Major League Baseball and all 30 of its teams sue their insurance companies, citing billions of dollars in losses during the 2020 season, played almost entirely without fans due to the coronavirus pandemic.
The lawsuit, filed in October at California Superior Court in Alameda County, was obtained Friday by The Associated Press, saying providers AIG, Factory Mutual and Interstate Fire and Casualty Company have refused to pay MLB claims despite the ‘all-risk ‘of the competition. purchasing policy.
The league claims to have lost billions of dollars in unsold tickets, hundreds of millions in concessions, tens of millions in parking lots and millions more in suites and luxury seat permits, sales of merchandise in the park and corporate sponsorship. It also cites more than a billion dollars in local and national media losses, plus tens of millions in lost revenue for MLB Advanced Media. It says all those losses should be covered by their policies.

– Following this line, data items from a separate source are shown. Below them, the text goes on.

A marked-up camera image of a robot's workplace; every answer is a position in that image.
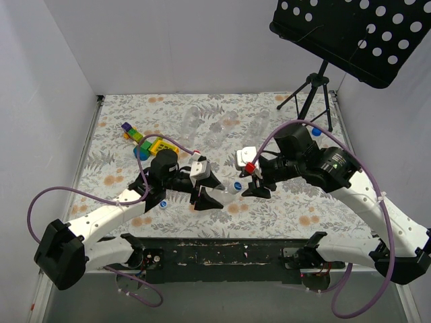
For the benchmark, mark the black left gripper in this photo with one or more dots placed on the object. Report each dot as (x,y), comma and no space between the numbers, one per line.
(196,188)

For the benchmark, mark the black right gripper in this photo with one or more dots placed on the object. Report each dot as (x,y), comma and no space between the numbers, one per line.
(255,180)

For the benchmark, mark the clear bottle blue label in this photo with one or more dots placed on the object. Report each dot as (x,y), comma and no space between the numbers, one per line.
(316,133)

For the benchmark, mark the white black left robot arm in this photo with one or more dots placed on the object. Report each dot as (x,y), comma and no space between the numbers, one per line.
(68,250)

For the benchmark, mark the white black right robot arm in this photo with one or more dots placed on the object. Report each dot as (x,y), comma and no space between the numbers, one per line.
(338,174)

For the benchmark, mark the yellow window toy block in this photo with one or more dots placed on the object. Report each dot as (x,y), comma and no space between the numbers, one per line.
(162,145)

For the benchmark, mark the green blue toy blocks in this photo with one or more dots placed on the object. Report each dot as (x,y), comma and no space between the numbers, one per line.
(142,152)

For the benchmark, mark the toy block car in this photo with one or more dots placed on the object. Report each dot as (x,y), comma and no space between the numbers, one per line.
(131,132)

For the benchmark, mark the black music stand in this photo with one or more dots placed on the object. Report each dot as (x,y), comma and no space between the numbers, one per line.
(369,40)

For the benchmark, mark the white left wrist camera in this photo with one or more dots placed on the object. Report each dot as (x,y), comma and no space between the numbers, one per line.
(200,170)

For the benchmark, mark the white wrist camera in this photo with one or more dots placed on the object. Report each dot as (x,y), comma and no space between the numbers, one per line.
(244,158)
(200,170)

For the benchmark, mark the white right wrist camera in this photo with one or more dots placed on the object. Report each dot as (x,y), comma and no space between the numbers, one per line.
(244,158)

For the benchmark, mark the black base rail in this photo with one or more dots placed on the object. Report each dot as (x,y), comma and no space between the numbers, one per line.
(214,260)

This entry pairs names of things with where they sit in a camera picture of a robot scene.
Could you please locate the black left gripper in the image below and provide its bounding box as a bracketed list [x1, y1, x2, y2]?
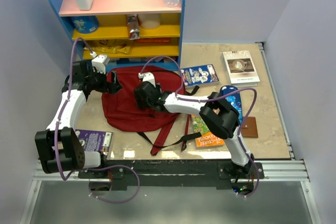
[86, 67, 122, 94]

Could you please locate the red backpack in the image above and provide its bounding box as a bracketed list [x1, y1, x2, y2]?
[101, 66, 179, 156]

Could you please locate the brown leather wallet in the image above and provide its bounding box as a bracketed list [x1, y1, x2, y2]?
[241, 116, 258, 138]

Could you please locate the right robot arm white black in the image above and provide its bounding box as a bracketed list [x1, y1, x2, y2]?
[134, 81, 254, 178]

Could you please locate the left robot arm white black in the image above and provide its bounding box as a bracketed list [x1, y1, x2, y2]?
[35, 55, 121, 178]

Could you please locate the yellow chips bag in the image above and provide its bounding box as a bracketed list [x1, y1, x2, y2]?
[88, 39, 133, 55]

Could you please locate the blue cartoon book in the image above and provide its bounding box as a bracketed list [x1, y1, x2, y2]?
[181, 64, 219, 87]

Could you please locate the red flat box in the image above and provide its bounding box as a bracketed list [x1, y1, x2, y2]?
[136, 37, 171, 44]

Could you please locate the purple book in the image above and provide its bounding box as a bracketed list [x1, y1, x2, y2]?
[75, 129, 113, 155]

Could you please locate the blue shelf unit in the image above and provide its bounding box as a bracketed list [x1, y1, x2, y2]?
[48, 0, 185, 71]

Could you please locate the silver snack packet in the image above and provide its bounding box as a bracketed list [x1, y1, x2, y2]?
[127, 14, 140, 40]

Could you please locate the blue snack can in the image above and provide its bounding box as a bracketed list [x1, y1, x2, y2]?
[70, 16, 99, 34]

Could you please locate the white round container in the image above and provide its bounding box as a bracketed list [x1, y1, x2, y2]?
[138, 13, 161, 29]

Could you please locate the orange treehouse book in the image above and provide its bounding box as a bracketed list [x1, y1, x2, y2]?
[191, 115, 225, 149]

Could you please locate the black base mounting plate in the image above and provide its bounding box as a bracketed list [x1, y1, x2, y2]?
[78, 159, 265, 190]

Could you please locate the blue dinosaur pencil case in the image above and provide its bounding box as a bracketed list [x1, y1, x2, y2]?
[220, 85, 243, 123]

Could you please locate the white coffee cover book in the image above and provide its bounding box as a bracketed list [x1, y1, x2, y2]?
[222, 50, 260, 87]

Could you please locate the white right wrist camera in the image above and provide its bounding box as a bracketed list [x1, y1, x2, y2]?
[138, 72, 156, 86]

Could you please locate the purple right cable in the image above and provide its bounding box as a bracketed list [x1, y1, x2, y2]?
[140, 55, 260, 198]

MLB stopped spring practice and postponed the start of the regular season in March, then began a shortened schedule in late July that banned fans from entering stadiums. Teams were limited to 60 games in the regular season, against 162.
Most postseason games were played without fans, although there was a limited capacity of about 11,000 per game for the National League Championship Series and World Series in Arlington, Texas.
“Thanks to COVID-19, the Major League Baseball entities, including those of the 30 Major League clubs, have suffered significant financial losses due to our inability to play games, host fans, and otherwise conduct normal business for a long period of time. part of the 2020 season, “the league said in a statement to the AP.” We are confident that these losses are fully covered by our insurance policies and are confident the court and jury will agree. “
Messages asking for comment were not immediately returned by the insurance companies.
According to data from the University of Pennsylvania Carey Law School, more than 1,400 lawsuits have been filed against insurance companies in connection with business interruption claims related to the pandemic. That includes several similar suits from minor league baseball teams, whose season was completely wiped out when baseball commissioner Rob Manfred canceled it.
At least one of those minor league cases, filed in Arizona and led by the Chattanooga Lookouts, has already been dismissed due to a virus exclusion policy.
In many cases, insurers have insisted that financial losses caused by the coronavirus are not physical loss or property damage. MLB claims the virus led to both.
“The presence of the coronavirus and COVID-19, including but not limited to coronavirus droplets or cores on solid surfaces and in the air at insured properties, has and will continue to cause direct physical damage to physical properties and ambient air on the property. , “Says the suit.” Coronavirus, a physical substance, has attached and adhered to plaintiffs’ properties, thereby altering that property. Such a presence has also directly resulted in the loss of use of those facilities. “
Many teams have fired front office workers in response to the pandemic, and many are predicting a slow low season for free agency players. Several clubs have already let go of high-level players to save money, including when the Cleveland Indians declined a $ 10 million club option on triple All-Star Brad Hand and the Chicago Cubs were unable to offer a contract to popular slugger Kyle Schwarber, making the World Series Champion 2016 could become a free agent.
MLB has not said whether the 2021 spring practice or the season will start on time.